● Task objective:
Searching the material below, find each line that includes the word "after", and copy it.

--- START ---

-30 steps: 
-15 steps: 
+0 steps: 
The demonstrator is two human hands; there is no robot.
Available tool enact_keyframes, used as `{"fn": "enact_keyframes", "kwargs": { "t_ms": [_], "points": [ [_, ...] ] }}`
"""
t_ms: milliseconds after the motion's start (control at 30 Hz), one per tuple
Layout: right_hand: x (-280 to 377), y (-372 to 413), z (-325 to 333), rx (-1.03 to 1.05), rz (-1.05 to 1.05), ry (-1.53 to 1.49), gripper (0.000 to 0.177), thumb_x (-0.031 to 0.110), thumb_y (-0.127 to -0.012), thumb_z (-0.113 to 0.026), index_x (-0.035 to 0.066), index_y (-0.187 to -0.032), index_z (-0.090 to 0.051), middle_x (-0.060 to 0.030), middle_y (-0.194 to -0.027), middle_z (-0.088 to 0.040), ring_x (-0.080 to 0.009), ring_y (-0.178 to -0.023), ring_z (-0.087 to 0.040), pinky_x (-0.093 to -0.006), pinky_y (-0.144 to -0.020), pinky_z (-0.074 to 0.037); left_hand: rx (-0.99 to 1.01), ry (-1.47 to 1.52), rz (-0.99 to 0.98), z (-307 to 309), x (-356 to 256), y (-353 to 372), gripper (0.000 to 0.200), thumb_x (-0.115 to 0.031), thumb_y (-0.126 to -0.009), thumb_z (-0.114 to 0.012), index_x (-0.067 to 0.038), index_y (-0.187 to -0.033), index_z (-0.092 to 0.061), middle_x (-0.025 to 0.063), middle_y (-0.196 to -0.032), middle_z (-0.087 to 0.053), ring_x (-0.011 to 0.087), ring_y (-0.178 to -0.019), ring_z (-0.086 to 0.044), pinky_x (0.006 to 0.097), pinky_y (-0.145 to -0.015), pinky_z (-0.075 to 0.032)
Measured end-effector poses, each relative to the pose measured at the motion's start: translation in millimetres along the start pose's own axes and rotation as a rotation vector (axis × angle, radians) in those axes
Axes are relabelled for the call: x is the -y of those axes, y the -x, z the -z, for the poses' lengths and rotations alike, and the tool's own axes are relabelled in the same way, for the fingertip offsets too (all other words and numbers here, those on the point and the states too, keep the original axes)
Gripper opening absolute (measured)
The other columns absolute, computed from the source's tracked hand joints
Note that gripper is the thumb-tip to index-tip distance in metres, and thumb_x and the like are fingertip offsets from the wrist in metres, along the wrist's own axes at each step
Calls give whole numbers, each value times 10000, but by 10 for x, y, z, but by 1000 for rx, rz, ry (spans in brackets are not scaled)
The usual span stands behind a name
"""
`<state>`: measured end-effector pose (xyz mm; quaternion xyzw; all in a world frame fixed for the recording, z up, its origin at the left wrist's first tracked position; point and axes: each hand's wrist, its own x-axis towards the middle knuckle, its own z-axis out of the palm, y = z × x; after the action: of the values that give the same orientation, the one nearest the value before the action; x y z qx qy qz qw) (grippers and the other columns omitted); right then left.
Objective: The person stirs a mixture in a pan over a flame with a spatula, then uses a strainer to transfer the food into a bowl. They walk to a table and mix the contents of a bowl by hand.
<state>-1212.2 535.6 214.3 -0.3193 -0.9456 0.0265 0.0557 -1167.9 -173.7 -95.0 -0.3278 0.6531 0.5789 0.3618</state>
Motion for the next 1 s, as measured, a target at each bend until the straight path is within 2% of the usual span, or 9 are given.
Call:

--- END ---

● Task solution:
t_ms: milliseconds after the motion's start (control at 30 Hz), one per tuple
`<state>`: measured end-effector pose (xyz mm; quaternion xyzw; all in a world frame fixed for the recording, z up, its origin at the left wrist's first tracked position; point and axes: each hand's wrist, its own x-axis towards the middle knuckle, its own z-axis out of the palm, y = z × x; after the action: of the values that give the same orientation, the one nearest the value before the action; x y z qx qy qz qw) (grippers and the other columns omitted); right then left.

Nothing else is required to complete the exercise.